My name is Bethany. We currently have two dogs (both GSD) The older dog is nearing 11 years old and is female. 

Ever since we got her in 2008, she has been a very loud, very anxious and uncomfortable dog. Her breathing starts to accelerate into a anxious whine, she flashes the whites of her eyes, when one tries to sit near her to pet her or even acknowledges her. 

She is NOT aggressive to people, she's never growled or bit anyone, n fact, once she gets over the initial discomfort, she loves being pet, just continues to whine and sometimes bark 

Though, she IS aggressive towards other dogs. There were two incidents, one when we first got her, the second, about three years ago, where she got loose and chased after someone's dog with a clearly aggressive stance. Our younger dog and her do not play together.
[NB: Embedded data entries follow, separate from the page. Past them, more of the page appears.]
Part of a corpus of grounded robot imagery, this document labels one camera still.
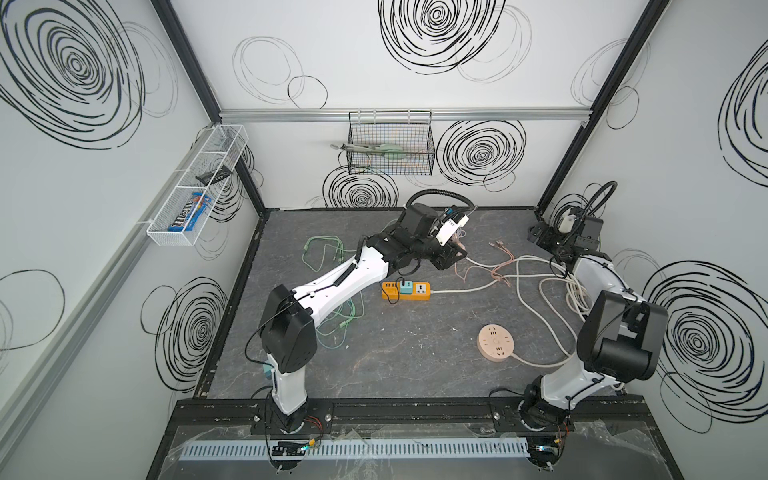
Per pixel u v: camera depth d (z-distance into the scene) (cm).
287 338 46
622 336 47
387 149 90
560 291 96
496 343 83
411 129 94
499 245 108
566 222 81
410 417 75
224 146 93
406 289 91
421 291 94
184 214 70
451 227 67
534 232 84
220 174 80
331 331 87
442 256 68
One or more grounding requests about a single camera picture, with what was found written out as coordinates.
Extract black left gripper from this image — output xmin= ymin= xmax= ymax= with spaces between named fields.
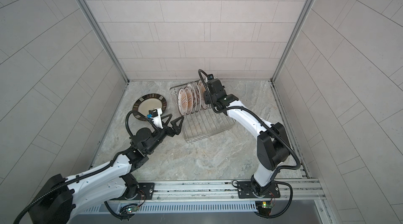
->
xmin=145 ymin=114 xmax=184 ymax=155

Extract dark striped rim plate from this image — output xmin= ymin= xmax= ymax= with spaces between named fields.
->
xmin=132 ymin=93 xmax=167 ymax=116

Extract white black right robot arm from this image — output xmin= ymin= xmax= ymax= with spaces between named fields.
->
xmin=201 ymin=79 xmax=301 ymax=197

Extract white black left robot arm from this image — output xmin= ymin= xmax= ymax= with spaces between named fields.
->
xmin=27 ymin=114 xmax=184 ymax=224

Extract front orange sunburst plate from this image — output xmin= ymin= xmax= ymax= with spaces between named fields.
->
xmin=178 ymin=88 xmax=188 ymax=116

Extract orange sunburst plate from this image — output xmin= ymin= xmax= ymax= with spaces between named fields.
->
xmin=178 ymin=88 xmax=188 ymax=116
xmin=184 ymin=86 xmax=194 ymax=115

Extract left green circuit board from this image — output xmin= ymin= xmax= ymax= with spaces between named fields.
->
xmin=121 ymin=204 xmax=140 ymax=215

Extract green circuit board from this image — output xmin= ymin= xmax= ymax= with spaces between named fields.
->
xmin=121 ymin=204 xmax=140 ymax=215
xmin=255 ymin=201 xmax=274 ymax=217

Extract right green circuit board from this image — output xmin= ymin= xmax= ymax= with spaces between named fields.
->
xmin=255 ymin=201 xmax=274 ymax=217

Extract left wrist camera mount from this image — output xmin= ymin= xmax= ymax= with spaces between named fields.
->
xmin=147 ymin=108 xmax=163 ymax=129

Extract wire metal dish rack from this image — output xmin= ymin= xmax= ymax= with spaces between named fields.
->
xmin=170 ymin=80 xmax=235 ymax=143

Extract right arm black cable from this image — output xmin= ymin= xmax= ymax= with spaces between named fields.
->
xmin=197 ymin=69 xmax=302 ymax=220

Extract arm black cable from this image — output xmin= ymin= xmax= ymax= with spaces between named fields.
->
xmin=12 ymin=110 xmax=158 ymax=224
xmin=197 ymin=69 xmax=302 ymax=220

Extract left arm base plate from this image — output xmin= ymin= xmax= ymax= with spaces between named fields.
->
xmin=123 ymin=183 xmax=155 ymax=201

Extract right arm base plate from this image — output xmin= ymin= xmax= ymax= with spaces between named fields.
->
xmin=237 ymin=181 xmax=281 ymax=199

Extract aluminium front rail frame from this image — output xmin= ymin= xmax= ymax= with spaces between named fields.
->
xmin=71 ymin=178 xmax=335 ymax=224

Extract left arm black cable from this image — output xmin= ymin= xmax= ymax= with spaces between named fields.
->
xmin=12 ymin=110 xmax=158 ymax=224

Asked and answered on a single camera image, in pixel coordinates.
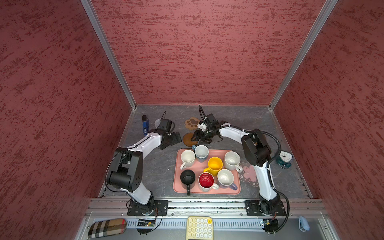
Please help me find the brown paw print coaster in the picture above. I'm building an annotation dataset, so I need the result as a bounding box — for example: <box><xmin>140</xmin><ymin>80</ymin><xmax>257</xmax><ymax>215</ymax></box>
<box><xmin>185</xmin><ymin>117</ymin><xmax>201</xmax><ymax>131</ymax></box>

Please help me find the blue lighter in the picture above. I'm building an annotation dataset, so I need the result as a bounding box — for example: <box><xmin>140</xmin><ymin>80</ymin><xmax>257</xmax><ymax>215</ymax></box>
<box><xmin>142</xmin><ymin>115</ymin><xmax>150</xmax><ymax>136</ymax></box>

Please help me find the light blue small device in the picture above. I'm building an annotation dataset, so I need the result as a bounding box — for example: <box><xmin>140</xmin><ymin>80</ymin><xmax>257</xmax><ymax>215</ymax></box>
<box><xmin>298</xmin><ymin>216</ymin><xmax>310</xmax><ymax>232</ymax></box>

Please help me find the yellow calculator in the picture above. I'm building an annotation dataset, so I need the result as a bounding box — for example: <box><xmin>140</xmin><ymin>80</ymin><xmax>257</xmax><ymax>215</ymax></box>
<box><xmin>186</xmin><ymin>216</ymin><xmax>214</xmax><ymax>240</ymax></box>

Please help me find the dark brown round coaster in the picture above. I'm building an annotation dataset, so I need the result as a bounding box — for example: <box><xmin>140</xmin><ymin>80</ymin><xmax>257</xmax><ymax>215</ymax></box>
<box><xmin>183</xmin><ymin>133</ymin><xmax>198</xmax><ymax>147</ymax></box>

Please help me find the red interior white mug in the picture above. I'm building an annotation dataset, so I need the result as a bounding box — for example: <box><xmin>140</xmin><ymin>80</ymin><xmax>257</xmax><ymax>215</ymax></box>
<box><xmin>198</xmin><ymin>172</ymin><xmax>220</xmax><ymax>192</ymax></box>

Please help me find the plaid glasses case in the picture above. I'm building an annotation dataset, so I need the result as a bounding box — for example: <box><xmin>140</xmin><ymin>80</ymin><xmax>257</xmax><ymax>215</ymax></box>
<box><xmin>88</xmin><ymin>219</ymin><xmax>127</xmax><ymax>239</ymax></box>

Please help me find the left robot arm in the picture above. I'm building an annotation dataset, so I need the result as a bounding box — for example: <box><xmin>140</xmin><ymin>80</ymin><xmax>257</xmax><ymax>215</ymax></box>
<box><xmin>105</xmin><ymin>131</ymin><xmax>182</xmax><ymax>208</ymax></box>

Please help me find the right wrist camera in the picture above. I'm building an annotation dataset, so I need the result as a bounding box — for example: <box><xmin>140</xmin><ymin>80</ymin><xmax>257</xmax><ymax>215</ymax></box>
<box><xmin>203</xmin><ymin>114</ymin><xmax>219</xmax><ymax>131</ymax></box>

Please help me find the black mug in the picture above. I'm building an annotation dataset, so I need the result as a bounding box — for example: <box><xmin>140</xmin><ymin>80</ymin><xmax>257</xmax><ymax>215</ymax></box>
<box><xmin>180</xmin><ymin>170</ymin><xmax>196</xmax><ymax>196</ymax></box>

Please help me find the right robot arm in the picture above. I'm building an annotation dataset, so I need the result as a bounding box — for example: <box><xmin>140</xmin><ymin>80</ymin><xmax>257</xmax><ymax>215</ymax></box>
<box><xmin>191</xmin><ymin>123</ymin><xmax>281</xmax><ymax>215</ymax></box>

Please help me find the grey round coaster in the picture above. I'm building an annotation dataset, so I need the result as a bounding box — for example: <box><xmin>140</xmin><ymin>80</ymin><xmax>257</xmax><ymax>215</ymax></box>
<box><xmin>155</xmin><ymin>119</ymin><xmax>161</xmax><ymax>128</ymax></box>

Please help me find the light blue patterned mug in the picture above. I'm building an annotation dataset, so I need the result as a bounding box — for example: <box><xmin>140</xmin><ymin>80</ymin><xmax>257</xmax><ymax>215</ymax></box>
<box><xmin>192</xmin><ymin>145</ymin><xmax>209</xmax><ymax>163</ymax></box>

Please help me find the yellow mug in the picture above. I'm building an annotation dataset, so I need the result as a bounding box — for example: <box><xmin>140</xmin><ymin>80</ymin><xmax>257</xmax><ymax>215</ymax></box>
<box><xmin>204</xmin><ymin>157</ymin><xmax>223</xmax><ymax>177</ymax></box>

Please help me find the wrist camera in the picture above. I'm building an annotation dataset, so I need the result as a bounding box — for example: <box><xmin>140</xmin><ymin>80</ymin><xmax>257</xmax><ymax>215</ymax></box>
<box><xmin>203</xmin><ymin>114</ymin><xmax>219</xmax><ymax>131</ymax></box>
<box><xmin>157</xmin><ymin>118</ymin><xmax>175</xmax><ymax>133</ymax></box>

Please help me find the white mug back left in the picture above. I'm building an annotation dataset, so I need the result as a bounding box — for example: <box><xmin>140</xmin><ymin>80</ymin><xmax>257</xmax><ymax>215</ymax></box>
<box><xmin>180</xmin><ymin>150</ymin><xmax>196</xmax><ymax>170</ymax></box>

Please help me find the white mug purple handle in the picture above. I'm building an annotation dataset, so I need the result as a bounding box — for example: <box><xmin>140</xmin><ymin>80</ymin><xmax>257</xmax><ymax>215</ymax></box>
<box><xmin>217</xmin><ymin>169</ymin><xmax>238</xmax><ymax>191</ymax></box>

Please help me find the aluminium front rail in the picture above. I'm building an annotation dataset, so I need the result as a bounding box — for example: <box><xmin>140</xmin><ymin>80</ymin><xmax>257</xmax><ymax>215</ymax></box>
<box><xmin>86</xmin><ymin>197</ymin><xmax>330</xmax><ymax>219</ymax></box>

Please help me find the black corrugated cable hose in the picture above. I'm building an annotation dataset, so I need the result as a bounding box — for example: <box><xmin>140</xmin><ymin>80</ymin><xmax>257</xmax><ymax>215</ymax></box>
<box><xmin>198</xmin><ymin>105</ymin><xmax>291</xmax><ymax>233</ymax></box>

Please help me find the white mug back right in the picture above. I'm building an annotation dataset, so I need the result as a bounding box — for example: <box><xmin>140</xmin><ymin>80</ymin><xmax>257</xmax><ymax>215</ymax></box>
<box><xmin>224</xmin><ymin>151</ymin><xmax>243</xmax><ymax>173</ymax></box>

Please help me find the small green alarm clock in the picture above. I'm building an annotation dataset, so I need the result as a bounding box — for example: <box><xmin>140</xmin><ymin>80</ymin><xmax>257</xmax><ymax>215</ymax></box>
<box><xmin>276</xmin><ymin>151</ymin><xmax>293</xmax><ymax>169</ymax></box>

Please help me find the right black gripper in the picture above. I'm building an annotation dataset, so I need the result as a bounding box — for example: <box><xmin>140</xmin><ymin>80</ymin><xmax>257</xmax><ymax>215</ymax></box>
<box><xmin>190</xmin><ymin>127</ymin><xmax>217</xmax><ymax>144</ymax></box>

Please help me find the pink plastic tray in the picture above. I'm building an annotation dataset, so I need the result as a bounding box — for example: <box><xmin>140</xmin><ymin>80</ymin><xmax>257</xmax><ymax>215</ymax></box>
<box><xmin>173</xmin><ymin>149</ymin><xmax>241</xmax><ymax>195</ymax></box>

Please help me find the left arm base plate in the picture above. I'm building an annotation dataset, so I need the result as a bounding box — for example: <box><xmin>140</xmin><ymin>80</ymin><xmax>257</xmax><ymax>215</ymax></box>
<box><xmin>127</xmin><ymin>200</ymin><xmax>169</xmax><ymax>216</ymax></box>

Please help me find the pink flower coaster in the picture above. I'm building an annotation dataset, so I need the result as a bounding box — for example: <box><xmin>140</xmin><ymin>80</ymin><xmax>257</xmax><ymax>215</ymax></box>
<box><xmin>239</xmin><ymin>163</ymin><xmax>259</xmax><ymax>188</ymax></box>

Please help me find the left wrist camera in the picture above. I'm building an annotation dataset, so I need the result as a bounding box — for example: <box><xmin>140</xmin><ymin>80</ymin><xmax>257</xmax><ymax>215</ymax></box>
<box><xmin>157</xmin><ymin>118</ymin><xmax>175</xmax><ymax>133</ymax></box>

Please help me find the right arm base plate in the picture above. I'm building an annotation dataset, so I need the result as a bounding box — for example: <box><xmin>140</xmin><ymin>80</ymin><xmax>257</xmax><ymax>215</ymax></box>
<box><xmin>245</xmin><ymin>200</ymin><xmax>287</xmax><ymax>217</ymax></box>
While they are generally calm towards one another, if the younger dog gets too close to the older dog, it gets tense and she has bitten. 

We got her when she was an adult dog, those years ago in 2008, nobody knows her backstory or where she came from, she comes with no papers, and was passed from to a family friend, then to us, when our 15 year old lab passed. 


I want this dog to be happy and feel safe in her own home, but it's hard when she is very uncomfortable with people. I try to speak softly and kindly to her, offer her a gentle pet or a treat, but I find her attention is fleeting, before she shys away to somewhere else. 

Is there anything that can be done, at this point? It pains me to see her so unhappy. 

Thank you


----------



## Sabis mom (Mar 20, 2014)

Honestly? At her age, medicate.

Yes old dogs learn new tricks. However this could very well just be who she is, who she has always been. Some dogs aren't comfortable with overt attention. Some like to be near you and that's all. No pets and cuddles and scratches, just being near you. You said once she gets over her initial discomfort she is fine, but continues to bark and whine. That doesn't seem fine to me.
You could try finding a treat she really likes, if she sits quietly with you for a few seconds give her a treat. Gradually extend the time required to get a treat. What does she like? Fetch, tug, walks, swimming? Find out what makes her tick and exploit it.
And a good many dogs do not enjoy the company of other dogs. 
She has earned the right to just be. Let her have that right.


----------